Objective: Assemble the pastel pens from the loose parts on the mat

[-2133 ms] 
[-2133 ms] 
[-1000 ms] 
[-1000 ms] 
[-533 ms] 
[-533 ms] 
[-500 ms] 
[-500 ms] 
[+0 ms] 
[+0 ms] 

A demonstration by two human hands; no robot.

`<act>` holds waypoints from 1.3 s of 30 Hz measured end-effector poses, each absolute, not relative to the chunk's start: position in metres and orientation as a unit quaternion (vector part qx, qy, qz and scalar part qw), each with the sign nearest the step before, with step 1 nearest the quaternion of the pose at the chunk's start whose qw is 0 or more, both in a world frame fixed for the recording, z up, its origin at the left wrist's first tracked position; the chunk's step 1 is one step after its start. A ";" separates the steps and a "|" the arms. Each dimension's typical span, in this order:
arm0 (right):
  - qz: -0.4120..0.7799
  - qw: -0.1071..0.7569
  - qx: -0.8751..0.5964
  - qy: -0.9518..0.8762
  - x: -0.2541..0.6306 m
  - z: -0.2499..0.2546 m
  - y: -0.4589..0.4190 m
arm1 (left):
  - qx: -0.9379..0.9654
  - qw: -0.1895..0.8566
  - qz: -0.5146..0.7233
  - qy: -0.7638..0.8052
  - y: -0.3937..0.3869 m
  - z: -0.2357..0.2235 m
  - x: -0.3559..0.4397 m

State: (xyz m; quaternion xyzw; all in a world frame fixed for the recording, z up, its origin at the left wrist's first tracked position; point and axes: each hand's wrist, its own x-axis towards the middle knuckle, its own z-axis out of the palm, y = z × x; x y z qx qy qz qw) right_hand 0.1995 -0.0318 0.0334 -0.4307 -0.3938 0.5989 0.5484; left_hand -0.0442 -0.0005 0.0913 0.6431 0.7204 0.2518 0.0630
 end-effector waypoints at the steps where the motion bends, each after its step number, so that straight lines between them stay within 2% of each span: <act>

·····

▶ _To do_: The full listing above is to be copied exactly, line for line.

▶ _Exercise result_:
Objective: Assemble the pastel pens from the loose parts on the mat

[-2133 ms] 
[-2133 ms] 
[-1000 ms] 
[-1000 ms] 
[-533 ms] 
[-533 ms] 
[-500 ms] 
[-500 ms] 
[+0 ms] 
[+0 ms] 

A demonstration by two human hands; no robot.

`<act>` holds waypoints from 1.3 s of 30 Hz measured end-effector poses, each absolute, not relative to the chunk's start: position in metres and orientation as a unit quaternion (vector part qx, qy, qz and scalar part qw), each with the sign nearest the step before, with step 1 nearest the quaternion of the pose at the chunk's start whose qw is 0 or more, both in a world frame fixed for the recording, z up, its origin at the left wrist's first tracked position; the chunk's step 1 is one step after its start. A ";" separates the steps and a "|" the arms. Each dimension's typical span, in this order:
arm0 (right):
  - qz: -0.4120..0.7799
  - qw: -0.1071..0.7569
  - qx: -0.8751..0.5964
  - qy: -0.9518..0.8762
  - x: -0.2541..0.6306 m
  - z: -0.2499..0.2546 m
  - y: -0.4589..0.4190 m
arm1 (left):
  - qx: -0.9379..0.9654
  - qw: -0.1895..0.8566
  - qz: -0.5146..0.7233
  - qy: -0.7638..0.8052
  - y: -0.3937..0.3869 m
  - z: -0.2357..0.2235 m
  - x: -0.3559..0.4397 m

State: (xyz m; quaternion xyzw; all in a world frame fixed for the recording, z up, its origin at the left wrist's first tracked position; point and axes: each hand's wrist, its own x-axis towards the middle knuckle, its own z-axis out of the palm, y = z × x; x y z qx qy qz qw) right_hand 0.1995 -0.0318 0.0334 -0.4307 -0.3938 0.5989 0.5484; left_hand -0.0442 -0.0005 0.0913 0.6431 0.7204 0.2518 0.0630
 end-effector waypoints at the steps where the motion bends, each after its step number, so that straight lines between them stay within 2% of each span: <act>

The requested output has been fully supplied.